Wednesday, October 13, 2010

skraps: Poem on Gratitude

Last weekend, we went south to Sioux Falls where I grew up. The main purpose of the trip was to visit my sister Karen, who has just recently been diagnosed with cancer. And it's not some nice, friendly little kind of cancer, either - it's a very mean, ugly kind of cancer. During the trip we also had to return our dog Uma to her previous owner, my niece Jessie. Things just were not working out with Uma and us. Despite the fact that we gave up the dog for logical, practical reasons, I am still feeling a big void with her absence. To add to the mood established by these fun facts, it has been a tough week at work. Let's just say that life as a public servant has its challenges, and leave it at that.
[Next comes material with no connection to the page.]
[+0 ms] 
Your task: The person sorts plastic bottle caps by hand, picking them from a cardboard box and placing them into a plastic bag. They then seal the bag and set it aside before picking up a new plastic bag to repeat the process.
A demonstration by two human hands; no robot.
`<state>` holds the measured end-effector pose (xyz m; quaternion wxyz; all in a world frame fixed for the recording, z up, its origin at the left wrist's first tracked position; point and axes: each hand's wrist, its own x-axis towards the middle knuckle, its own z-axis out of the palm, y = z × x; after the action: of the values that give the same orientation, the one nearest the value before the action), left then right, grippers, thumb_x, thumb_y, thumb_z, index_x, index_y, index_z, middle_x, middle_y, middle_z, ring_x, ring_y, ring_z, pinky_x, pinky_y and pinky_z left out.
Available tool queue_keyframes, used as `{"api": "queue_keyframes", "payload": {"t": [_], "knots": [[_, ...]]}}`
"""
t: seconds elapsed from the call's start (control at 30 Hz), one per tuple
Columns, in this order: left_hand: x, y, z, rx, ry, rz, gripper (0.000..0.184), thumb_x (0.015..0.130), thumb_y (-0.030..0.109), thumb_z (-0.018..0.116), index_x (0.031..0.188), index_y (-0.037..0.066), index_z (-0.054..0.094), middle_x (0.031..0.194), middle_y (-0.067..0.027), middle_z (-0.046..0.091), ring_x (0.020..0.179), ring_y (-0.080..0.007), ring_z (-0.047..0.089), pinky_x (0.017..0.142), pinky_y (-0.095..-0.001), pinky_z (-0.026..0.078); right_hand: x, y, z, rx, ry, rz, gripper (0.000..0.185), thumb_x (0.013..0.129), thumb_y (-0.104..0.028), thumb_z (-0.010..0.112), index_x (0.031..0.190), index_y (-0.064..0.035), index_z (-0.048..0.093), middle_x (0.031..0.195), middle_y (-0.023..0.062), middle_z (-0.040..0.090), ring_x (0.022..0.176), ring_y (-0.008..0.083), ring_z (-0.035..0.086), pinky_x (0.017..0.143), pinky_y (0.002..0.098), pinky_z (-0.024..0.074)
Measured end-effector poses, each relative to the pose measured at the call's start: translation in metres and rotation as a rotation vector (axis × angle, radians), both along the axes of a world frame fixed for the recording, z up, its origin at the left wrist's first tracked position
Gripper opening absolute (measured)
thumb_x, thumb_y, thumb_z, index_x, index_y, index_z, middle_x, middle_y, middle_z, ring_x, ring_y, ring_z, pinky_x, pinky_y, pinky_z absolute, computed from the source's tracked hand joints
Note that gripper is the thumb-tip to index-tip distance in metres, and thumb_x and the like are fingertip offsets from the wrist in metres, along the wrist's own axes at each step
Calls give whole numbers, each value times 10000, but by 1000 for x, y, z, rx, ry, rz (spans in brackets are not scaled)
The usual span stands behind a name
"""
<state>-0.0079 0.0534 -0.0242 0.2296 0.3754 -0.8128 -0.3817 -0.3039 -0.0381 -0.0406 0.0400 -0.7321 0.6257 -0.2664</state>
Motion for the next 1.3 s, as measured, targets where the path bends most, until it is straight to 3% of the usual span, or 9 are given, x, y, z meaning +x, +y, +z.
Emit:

Maybe you can guess where I am going with this. Yep, you're right: it's time for skraps. For tonight's selection, I offer a Poem on Gratitude by Jean Farakha:

On awakening, bless this day, for it is already full of unseen good which your blessings will call forth.
For to bless is to acknowledge the unlimited good that is embedded
in the very texture of the universe.
And awaiting each and all.

On passing people in the street,
on the bus, in places of work and play, bless them. The peace of your blessing will accompany them on their way and the aura of its gentle fragrance will be a light to their path.
On meeting and talking to people, bless them in their health,
their work, their joy. Bless them in their abundance, their finances.
Bless them in every conceivable way.
For such blessings not only sow seeds of healing, but one day will spring forth as flowers of joy in the waste places of your own life.
As you walk, bless the city in which you live,

Its government and teachers, its nurses and street sweepers, its children, and bankers, its priests and prostitutes.
The minute anyone expresses the least aggression or unkindness to you, respond with a blessing and bless them totally, sincerely, joyfully,
for such blessings are a shield which protects them from the ignorance of their misdeed, and deflects the arrow which was aimed at you.
To bless means to wish, unconditionally, total unrestricted good for others and events from the deepest wellspring in the innermost chamber of your heart.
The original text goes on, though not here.